The order subject of the present appeal is quoted hereunder for ready reference:
Finding the opposition filed by the Office of the Solicitor General to be meritorious, the order of this Court dated May l3, 1961 is hereby ordered set aside, motu proprio, and the hearing of this case is hereby set for January 30, 1962, at 8:30 in the morning.
The order mentioned therein dated May 13, 1961, reads:
It appearing from the records that on December 28, 1960, which was the initial hearing of this case, the Bureau of Public Schools, represented by the Provincial Fiscal, has not filed an answer to the claim of the petitioner. Following the ruling of the Supreme Court in the case of Omandan vs. Director of Lands, 50 Off. Gaz., page 4220, September, 1954, it is to be considered that the Bureau of Public Schools has waived whatever claim over the property and is hereby barred from filing an answer in the absence of any reasonable excuse. (Emphasis supplied).
As may be seen, both orders are merely interlocutory because they were issued as an incident of the main case. The order of May 13, 1961 was entered into because of the failure of the Bureau of Public Schools to file its answer despite the fact that the case has long been set for hearing for which reason the court barred said Bureau from filing any answer unless a "reasonable excuse" is shown, and acting on the suggestion made by the court a quo that the Solicitor General be inquired into as to why he has failed to file his answer in behalf of the government, the Solicitor General lost no time in registering the opposition of the government on September 7, 1961. And on December 18, 1961, the court a quo readily reconsidered its former stand, and admitted the answer of the government. This is the order from which the applicant is now appealing.

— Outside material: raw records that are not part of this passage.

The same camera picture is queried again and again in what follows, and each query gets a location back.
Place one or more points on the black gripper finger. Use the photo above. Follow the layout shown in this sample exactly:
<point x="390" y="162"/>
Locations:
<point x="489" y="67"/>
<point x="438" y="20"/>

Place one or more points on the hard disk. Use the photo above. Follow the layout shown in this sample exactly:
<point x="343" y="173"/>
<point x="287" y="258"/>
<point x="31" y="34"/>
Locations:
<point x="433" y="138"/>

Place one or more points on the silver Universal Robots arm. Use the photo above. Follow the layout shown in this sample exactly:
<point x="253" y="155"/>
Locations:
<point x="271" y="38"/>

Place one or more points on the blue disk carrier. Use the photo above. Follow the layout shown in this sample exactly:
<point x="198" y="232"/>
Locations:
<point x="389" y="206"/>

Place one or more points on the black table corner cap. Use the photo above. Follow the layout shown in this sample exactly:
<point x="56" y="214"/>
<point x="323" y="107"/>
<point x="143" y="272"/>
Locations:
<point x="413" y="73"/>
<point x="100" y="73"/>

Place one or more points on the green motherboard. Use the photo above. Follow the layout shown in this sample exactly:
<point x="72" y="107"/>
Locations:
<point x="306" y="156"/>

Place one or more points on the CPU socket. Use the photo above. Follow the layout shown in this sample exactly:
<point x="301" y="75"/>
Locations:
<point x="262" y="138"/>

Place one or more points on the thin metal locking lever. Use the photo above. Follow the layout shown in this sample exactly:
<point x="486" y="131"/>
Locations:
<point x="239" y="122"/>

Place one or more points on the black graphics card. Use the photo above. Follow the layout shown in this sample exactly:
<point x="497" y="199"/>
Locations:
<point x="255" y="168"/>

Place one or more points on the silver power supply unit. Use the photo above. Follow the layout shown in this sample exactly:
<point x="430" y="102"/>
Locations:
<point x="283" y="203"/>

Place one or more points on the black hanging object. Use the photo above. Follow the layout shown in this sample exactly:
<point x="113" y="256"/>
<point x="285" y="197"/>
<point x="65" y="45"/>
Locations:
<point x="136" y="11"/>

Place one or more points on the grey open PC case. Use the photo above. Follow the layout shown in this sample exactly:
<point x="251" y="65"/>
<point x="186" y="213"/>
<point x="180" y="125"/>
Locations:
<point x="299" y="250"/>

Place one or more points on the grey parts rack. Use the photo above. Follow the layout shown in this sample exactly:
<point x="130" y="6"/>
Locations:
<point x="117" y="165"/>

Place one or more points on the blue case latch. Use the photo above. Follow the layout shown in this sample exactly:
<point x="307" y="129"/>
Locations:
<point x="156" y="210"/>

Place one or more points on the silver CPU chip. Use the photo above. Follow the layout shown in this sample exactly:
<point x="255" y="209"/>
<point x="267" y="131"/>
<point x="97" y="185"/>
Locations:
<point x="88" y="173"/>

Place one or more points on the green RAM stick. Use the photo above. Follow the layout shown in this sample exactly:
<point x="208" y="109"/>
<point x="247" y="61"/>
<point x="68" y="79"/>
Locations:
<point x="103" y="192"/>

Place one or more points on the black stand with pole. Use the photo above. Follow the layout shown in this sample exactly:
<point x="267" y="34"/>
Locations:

Verily, this order is merely interlocutory for the same point can still be raised after the case has been decided on the merits.
An order is deemed final when it finally disposes of the pending action so that nothing more can be done with it in the lower court (Mejia v. Alimorong, 4 Phil. 572; Insular Government v. Roman Catholic Bishop of Nueva Segovia, 17 Phil. 487; People v. Macaraig, 64 Phil. 904). In other words, a final order is that which gives an end to the litigation (Olsen & Co v. Olsen, 48 Phil. 238).The test to ascertain whether an order is interlocutory or final is: does it leave something to be done in the trial court with respect to the merits of the case? If it does, it is interlocutory; if it does not, it is final (Moran, Comments on the Rules of Court, Vol. 1, 3rd ed. pp. 806-807). A final order is that which disposes of the whole subject-matter or terminates the particular proceedings or action, leaving nothing to be done but to enforce by execution what has been determined (2 Am. Jur., section 22, pp. 861-862). (Reyes v. De Leon, G.R. No. L-3720, June 24, 1952).
We find, therefore, no merit in the present appeal.
WHEREFORE, the order appealed from is affirmed.
Bengzon, C.J., Padilla, Labrador, Concepcion, Reyes, J.B.L., Barrera, Paredes, Dizon, Regala and Makalintal, JJ., concur.